▶ _WHAT THIS TASK INVOLVES_
Every record is to be transcribed exactly as written.

▶ _RECORDS FOR THE TASK_
== Segment start ==

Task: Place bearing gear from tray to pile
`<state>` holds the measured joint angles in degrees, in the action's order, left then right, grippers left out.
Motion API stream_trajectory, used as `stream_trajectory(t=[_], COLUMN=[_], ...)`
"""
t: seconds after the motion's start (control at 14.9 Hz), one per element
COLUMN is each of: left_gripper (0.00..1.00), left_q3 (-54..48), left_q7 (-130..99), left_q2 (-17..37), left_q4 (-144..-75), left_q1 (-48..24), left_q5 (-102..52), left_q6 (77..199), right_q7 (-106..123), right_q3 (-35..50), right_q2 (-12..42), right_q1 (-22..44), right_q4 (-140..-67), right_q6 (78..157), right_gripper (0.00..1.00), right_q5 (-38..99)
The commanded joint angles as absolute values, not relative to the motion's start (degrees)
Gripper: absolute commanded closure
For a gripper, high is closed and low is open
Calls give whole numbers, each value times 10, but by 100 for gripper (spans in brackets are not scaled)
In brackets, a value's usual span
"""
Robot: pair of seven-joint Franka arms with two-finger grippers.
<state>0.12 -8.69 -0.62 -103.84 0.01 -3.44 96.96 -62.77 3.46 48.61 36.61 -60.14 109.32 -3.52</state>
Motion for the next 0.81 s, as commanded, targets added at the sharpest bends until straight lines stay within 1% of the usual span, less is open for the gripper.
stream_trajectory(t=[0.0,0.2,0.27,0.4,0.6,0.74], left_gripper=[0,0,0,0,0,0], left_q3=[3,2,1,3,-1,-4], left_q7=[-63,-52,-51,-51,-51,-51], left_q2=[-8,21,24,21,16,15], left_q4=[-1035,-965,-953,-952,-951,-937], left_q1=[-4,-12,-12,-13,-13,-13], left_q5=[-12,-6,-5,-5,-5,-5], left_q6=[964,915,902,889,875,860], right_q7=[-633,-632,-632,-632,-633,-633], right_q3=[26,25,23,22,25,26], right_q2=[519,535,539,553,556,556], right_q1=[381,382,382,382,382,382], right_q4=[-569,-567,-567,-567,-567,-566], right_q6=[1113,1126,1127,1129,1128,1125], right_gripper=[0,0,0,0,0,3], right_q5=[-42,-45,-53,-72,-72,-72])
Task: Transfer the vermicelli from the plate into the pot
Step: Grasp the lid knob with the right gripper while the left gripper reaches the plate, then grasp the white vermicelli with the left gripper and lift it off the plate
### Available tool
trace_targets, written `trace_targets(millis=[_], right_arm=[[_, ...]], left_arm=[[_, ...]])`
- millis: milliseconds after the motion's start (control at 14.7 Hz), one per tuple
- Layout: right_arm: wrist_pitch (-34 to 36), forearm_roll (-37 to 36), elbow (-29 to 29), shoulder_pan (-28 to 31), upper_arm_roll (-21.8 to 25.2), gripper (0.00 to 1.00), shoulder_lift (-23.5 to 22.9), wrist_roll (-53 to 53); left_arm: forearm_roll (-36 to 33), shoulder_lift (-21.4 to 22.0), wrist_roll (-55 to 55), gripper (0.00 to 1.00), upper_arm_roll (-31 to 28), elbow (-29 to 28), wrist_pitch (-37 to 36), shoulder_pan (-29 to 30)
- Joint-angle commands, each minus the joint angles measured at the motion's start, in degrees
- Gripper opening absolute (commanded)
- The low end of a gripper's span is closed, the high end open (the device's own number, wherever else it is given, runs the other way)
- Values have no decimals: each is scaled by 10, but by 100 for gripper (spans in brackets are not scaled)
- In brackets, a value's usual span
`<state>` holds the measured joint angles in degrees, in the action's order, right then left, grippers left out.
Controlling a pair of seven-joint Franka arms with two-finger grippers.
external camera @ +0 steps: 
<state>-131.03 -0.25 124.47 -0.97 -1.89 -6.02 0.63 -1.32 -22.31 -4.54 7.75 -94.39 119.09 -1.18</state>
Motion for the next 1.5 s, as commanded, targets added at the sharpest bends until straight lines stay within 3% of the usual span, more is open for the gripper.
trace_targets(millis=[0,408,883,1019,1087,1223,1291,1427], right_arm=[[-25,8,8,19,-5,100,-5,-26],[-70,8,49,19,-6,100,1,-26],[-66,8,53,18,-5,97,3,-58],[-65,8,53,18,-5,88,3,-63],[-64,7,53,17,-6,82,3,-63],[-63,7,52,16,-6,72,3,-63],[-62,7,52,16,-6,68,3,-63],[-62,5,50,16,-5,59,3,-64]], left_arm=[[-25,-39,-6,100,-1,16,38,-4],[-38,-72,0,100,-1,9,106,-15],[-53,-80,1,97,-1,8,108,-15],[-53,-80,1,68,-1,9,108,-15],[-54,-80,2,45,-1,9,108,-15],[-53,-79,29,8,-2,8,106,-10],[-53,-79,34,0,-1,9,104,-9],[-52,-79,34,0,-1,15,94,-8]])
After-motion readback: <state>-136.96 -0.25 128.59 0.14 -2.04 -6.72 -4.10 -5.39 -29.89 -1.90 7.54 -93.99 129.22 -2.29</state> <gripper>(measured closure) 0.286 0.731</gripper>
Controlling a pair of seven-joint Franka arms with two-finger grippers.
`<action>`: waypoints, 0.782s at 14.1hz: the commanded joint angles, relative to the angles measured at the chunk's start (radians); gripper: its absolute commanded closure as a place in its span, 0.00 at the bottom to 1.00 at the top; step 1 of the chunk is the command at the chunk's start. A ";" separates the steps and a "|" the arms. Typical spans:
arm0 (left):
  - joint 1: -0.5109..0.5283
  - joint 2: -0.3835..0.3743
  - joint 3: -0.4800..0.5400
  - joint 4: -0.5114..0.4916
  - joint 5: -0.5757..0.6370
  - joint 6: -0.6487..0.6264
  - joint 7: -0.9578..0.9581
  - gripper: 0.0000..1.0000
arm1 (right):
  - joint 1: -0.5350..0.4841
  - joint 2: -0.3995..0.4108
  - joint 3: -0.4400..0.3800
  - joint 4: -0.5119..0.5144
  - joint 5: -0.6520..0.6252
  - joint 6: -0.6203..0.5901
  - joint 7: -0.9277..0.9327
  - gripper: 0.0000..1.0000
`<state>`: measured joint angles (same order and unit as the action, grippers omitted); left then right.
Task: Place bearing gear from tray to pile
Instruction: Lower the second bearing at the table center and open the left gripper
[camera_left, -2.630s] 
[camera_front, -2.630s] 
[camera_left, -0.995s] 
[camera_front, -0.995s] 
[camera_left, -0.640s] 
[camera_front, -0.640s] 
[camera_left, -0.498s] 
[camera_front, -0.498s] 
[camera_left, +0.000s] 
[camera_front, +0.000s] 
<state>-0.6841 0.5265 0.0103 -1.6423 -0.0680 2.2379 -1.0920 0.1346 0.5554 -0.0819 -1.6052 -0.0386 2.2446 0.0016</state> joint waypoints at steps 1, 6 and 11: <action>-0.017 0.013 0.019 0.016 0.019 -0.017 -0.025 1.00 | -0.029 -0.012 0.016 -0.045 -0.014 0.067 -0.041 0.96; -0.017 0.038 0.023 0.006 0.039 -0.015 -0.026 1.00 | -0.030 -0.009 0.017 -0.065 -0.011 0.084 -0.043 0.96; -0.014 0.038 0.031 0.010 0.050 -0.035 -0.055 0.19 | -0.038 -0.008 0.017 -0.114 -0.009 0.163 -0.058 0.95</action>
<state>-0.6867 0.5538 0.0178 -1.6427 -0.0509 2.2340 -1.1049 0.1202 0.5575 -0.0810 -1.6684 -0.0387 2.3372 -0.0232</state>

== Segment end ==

▶ _OUTPUT OF THE EXERCISE_
Task: Place bearing gear from tray to pile
`<state>` holds the measured joint angles in degrees, in the action's order, left then right, grippers left out.
Motion API stream_trajectory, used as `stream_trajectory(t=[_], COLUMN=[_], ...)`
"""
t: seconds after the motion's start (control at 14.9 Hz), one per element
COLUMN is each of: left_gripper (0.00..1.00), left_q3 (-54..48), left_q7 (-130..99), left_q2 (-17..37), left_q4 (-144..-75), left_q1 (-48..24), left_q5 (-102..52), left_q6 (77..199), right_q7 (-106..123), right_q3 (-35..50), right_q2 (-12..42), right_q1 (-22..44), right_q4 (-140..-67), right_q6 (78..157), right_gripper (0.00..1.00), right_q5 (-38..99)
The commanded joint angles as absolute values, not relative to the motion's start (degrees)
Gripper: absolute commanded closure
For a gripper, high is closed and low is open
Calls give whole numbers, each value times 10, but by 100 for gripper (spans in brackets are not scaled)
In brackets, a value's usual span
"""
Robot: pair of seven-joint Franka arms with two-finger grippers.
<state>0.12 -8.69 -0.62 -103.84 0.01 -3.44 96.96 -62.77 3.46 48.61 36.61 -60.14 109.32 -3.52</state>
Motion for the next 0.81 s, as commanded, targets added at the sharpest bends until straight lines stay within 1% of the usual span, less is open for the gripper.
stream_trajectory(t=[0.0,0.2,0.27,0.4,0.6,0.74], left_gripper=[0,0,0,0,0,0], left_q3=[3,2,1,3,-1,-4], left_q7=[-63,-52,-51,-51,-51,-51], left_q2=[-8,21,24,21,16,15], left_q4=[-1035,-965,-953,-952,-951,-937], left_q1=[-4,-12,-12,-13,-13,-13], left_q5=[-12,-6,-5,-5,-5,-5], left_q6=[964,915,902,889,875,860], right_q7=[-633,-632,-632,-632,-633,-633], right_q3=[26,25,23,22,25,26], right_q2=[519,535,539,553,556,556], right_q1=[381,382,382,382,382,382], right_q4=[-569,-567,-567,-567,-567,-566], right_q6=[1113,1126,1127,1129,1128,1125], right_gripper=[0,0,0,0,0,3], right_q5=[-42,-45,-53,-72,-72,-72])
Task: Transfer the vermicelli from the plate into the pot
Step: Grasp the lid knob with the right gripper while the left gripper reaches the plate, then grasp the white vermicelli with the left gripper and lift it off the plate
### Available tool
trace_targets, written `trace_targets(millis=[_], right_arm=[[_, ...]], left_arm=[[_, ...]])`
- millis: milliseconds after the motion's start (control at 14.7 Hz), one per tuple
- Layout: right_arm: wrist_pitch (-34 to 36), forearm_roll (-37 to 36), elbow (-29 to 29), shoulder_pan (-28 to 31), upper_arm_roll (-21.8 to 25.2), gripper (0.00 to 1.00), shoulder_lift (-23.5 to 22.9), wrist_roll (-53 to 53); left_arm: forearm_roll (-36 to 33), shoulder_lift (-21.4 to 22.0), wrist_roll (-55 to 55), gripper (0.00 to 1.00), upper_arm_roll (-31 to 28), elbow (-29 to 28), wrist_pitch (-37 to 36), shoulder_pan (-29 to 30)
- Joint-angle commands, each minus the joint angles measured at the motion's start, in degrees
- Gripper opening absolute (commanded)
- The low end of a gripper's span is closed, the high end open (the device's own number, wherever else it is given, runs the other way)
- Values have no decimals: each is scaled by 10, but by 100 for gripper (spans in brackets are not scaled)
- In brackets, a value's usual span
`<state>` holds the measured joint angles in degrees, in the action's order, right then left, grippers left out.
Controlling a pair of seven-joint Franka arms with two-finger grippers.
external camera @ +0 steps: 
<state>-131.03 -0.25 124.47 -0.97 -1.89 -6.02 0.63 -1.32 -22.31 -4.54 7.75 -94.39 119.09 -1.18</state>
Motion for the next 1.5 s, as commanded, targets added at the sharpest bends until straight lines stay within 3% of the usual span, more is open for the gripper.
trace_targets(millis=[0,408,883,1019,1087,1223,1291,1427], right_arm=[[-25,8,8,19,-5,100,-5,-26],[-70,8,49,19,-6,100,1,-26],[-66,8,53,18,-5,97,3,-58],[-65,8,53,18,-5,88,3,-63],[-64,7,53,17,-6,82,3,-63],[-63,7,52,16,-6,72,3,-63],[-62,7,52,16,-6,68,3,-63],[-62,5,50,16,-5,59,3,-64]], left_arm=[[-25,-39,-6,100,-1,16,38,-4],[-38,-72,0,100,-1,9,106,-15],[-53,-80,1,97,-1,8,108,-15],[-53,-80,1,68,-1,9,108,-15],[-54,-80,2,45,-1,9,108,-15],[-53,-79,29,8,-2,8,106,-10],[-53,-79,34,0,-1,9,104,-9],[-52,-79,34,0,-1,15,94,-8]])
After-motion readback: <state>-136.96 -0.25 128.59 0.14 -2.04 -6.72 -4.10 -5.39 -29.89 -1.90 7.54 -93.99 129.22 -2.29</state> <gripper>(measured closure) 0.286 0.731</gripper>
Controlling a pair of seven-joint Franka arms with two-finger grippers.
`<action>`: waypoints, 0.782s at 14.1hz: the commanded joint angles, relative to the angles measured at the chunk's start (radians); gripper: its absolute commanded closure as a place in its span, 0.00 at the bottom to 1.00 at the top; step 1 of the chunk is the command at the chunk's start. A ";" separates the steps and a "|" the arms. Typical spans:
arm0 (left):
  - joint 1: -0.5109..0.5283
  - joint 2: -0.3835..0.3743
  - joint 3: -0.4800..0.5400
  - joint 4: -0.5114..0.4916
  - joint 5: -0.5757..0.6370
  - joint 6: -0.6487..0.6264
  - joint 7: -0.9578..0.9581
  - gripper: 0.0000..1.0000
arm1 (right):
  - joint 1: -0.5350..0.4841
  - joint 2: -0.3995..0.4108
  - joint 3: -0.4400..0.3800
  - joint 4: -0.5119..0.5144
  - joint 5: -0.6520..0.6252
  - joint 6: -0.6203..0.5901
  - joint 7: -0.9277..0.9327
  - gripper: 0.0000..1.0000
`<state>`: measured joint angles (same order and unit as the action, grippers omitted); left then right.
Task: Place bearing gear from tray to pile
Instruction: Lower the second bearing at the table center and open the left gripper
[camera_left, -2.630s] 
[camera_front, -2.630s] 
[camera_left, -0.995s] 
[camera_front, -0.995s] 
[camera_left, -0.640s] 
[camera_front, -0.640s] 
[camera_left, -0.498s] 
[camera_front, -0.498s] 
[camera_left, +0.000s] 
[camera_front, +0.000s] 
<state>-0.6841 0.5265 0.0103 -1.6423 -0.0680 2.2379 -1.0920 0.1346 0.5554 -0.0819 -1.6052 -0.0386 2.2446 0.0016</state> joint waypoints at steps 1, 6 and 11: <action>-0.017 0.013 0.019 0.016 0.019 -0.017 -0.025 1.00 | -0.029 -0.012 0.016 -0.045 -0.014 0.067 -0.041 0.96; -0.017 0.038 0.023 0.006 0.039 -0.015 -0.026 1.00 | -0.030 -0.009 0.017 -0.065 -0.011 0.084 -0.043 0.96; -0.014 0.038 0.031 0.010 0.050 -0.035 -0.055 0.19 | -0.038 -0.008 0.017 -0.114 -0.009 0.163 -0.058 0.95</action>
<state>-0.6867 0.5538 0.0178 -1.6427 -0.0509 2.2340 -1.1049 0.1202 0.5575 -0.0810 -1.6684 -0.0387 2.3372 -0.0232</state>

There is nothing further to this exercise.